The map was first published on June 20 on Météociel, a French site that automatically generates weather pattern visualizations based on data from various forecasting models. Météociel spokesperson Sylvain Dupont told CNN that this particular map had been generated from real data created by the US predictive Global Forecast System.
“By chance, it just happened to be possible to imagine a special form of a skull in this map,” he said, emphasizing the randomness of the apparition. “There are so many maps created on our site for each updated forecast that it is statistically possible for some to look like something.”
The map was nevertheless “remarkable,” Dupont said, because it showed air temperatures of 26 to 28 degrees Celsius (79-82 Fahrenheit) across nearly all of France, an uncommon high for this time of year. “It represents well the current canicule,” he added. CNN Weather now predicts a high of 34 degrees Celsius (93 Fahrenheit) for Paris on Thursday.
According to French national meteorological service Météo-France, canicules can be distinguished from ordinary heatwaves by their unrelenting intensity, with sweltering nights as well as days. They generally occur late in the summer, between July 15 and August 15.
Climate change could explain the high temperatures striking Europe unusually early this year, as CNN previously reported. On Wednesday, a German town broke a record with 38.6 degrees Celsius (101.5 Fahrenheit) — the hottest temperature ever recorded in the country. Multiple sites in France also broke heat records.
Global warming is expected to increase the frequency and intensity of dangerous canicules in the future, warns Météo-France. Extreme heat has killed before in Europe, and in 2003 scarred the whole of France with the deaths of more than 14,000 mostly elderly people.
“Canicule” itself, derived from the Latin word for dog, is a term loaded with foreboding.
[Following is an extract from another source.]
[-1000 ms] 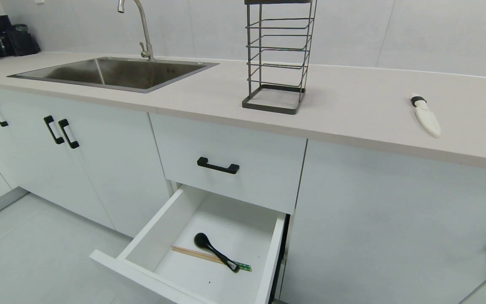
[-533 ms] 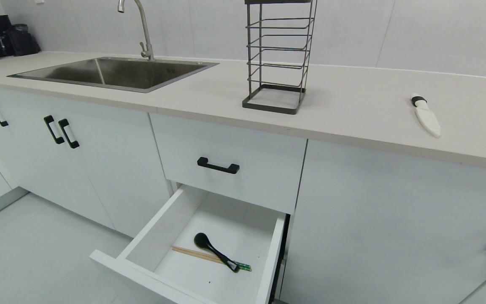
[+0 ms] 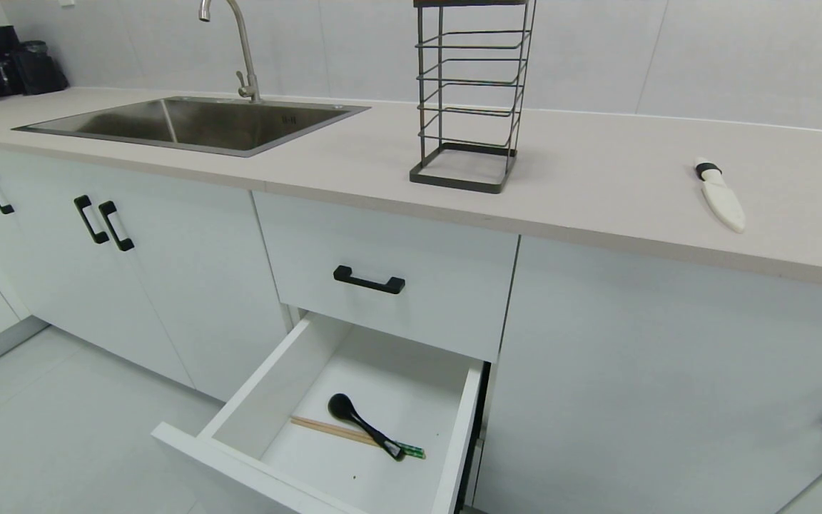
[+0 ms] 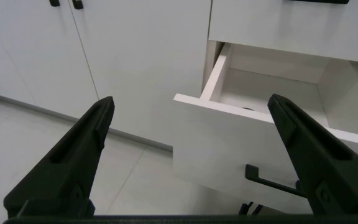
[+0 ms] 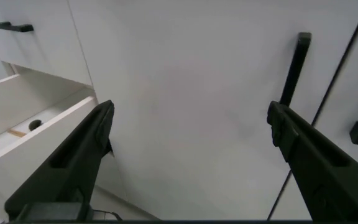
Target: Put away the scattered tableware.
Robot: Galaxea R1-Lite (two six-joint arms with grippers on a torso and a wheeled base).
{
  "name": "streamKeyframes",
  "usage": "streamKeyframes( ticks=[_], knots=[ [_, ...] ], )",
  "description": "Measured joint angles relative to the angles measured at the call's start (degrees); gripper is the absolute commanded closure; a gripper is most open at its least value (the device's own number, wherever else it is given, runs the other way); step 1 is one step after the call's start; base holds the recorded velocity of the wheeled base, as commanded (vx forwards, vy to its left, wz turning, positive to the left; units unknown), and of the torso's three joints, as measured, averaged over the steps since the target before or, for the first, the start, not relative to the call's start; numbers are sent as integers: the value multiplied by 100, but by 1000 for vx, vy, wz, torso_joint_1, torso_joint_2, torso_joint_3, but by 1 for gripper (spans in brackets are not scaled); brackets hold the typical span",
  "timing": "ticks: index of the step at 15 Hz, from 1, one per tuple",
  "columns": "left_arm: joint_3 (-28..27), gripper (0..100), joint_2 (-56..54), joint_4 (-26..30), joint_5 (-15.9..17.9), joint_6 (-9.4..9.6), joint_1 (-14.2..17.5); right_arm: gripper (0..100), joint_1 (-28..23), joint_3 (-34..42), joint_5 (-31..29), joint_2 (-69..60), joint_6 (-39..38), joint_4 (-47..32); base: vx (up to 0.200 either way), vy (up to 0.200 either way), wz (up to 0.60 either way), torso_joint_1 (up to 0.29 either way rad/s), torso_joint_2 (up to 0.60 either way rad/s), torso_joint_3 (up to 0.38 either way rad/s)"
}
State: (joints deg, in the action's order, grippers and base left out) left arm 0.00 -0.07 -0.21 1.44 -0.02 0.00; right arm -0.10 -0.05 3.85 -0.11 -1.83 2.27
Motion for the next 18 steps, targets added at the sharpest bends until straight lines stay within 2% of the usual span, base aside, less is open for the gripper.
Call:
streamKeyframes(
  ticks=[1, 4, 5, 7, 8, 9, 13, 15, 16, 18],
  knots=[
    [0, 0, 0, -1, 1, 2, 0, 0, 0, 0, -364, 0, 22, -278, 0, 0, 0, 0, 0, 0],
    [0, 0, 0, -1, 50, 46, 0, 0, 0, -9, -456, 0, 50, -262, 0, 0, 0, 0, 0, 0],
    [0, 0, 0, -34, 222, 133, 0, 0, 0, -11, -456, 0, 52, -265, 0, 0, 0, 0, 0, 0],
    [-46, 0, 5, -1011, 360, 251, 0, 0, 0, -13, -456, 0, 50, -262, 0, 0, 0, 0, 0, 0],
    [-189, 0, 17, -1268, 435, 289, 7, 0, 0, -13, -456, 0, 50, -262, 0, 0, 0, 0, 0, 0],
    [-443, 0, 69, -1273, 666, 313, 10, 0, 0, -13, -456, 0, 50, -262, 0, 0, 0, 0, 0, 0],
    [-1030, 0, 672, 41, 1462, 172, -206, 0, 0, -13, -453, 0, 50, -262, 0, 0, 0, 0, 0, 0],
    [-1182, 0, 1410, 300, 1641, 166, -294, 0, 0, -13, -453, 0, 50, -262, 0, 0, 0, 0, 0, 0],
    [-1234, 0, 1931, 360, 1694, 213, -317, 0, 0, -13, -456, 0, 50, -262, 0, 0, 0, 0, 0, 0],
    [-1287, 0, 2857, 408, 1738, 482, -396, 0, 0, -13, -456, 0, 50, -262, 0, 0, 0, 0, 0, 0]
  ],
)
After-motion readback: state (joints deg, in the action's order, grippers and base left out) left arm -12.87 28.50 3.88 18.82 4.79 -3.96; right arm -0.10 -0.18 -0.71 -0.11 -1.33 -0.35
Just like Italy’s canicola and the US and UK’s “dog days of summer,” the term refers to the time of year when the star Sirius, also known as the “dog star” or Orion’s Hound, rises with the sun — a period that the ancients associated with both heat and chaos on Earth.
In the Iliad, Homer describes “the star which men call Orion’s Hound” as the brightest of all — and yet one which “bodes ill for mortals, for he brings fire and fever in his train.”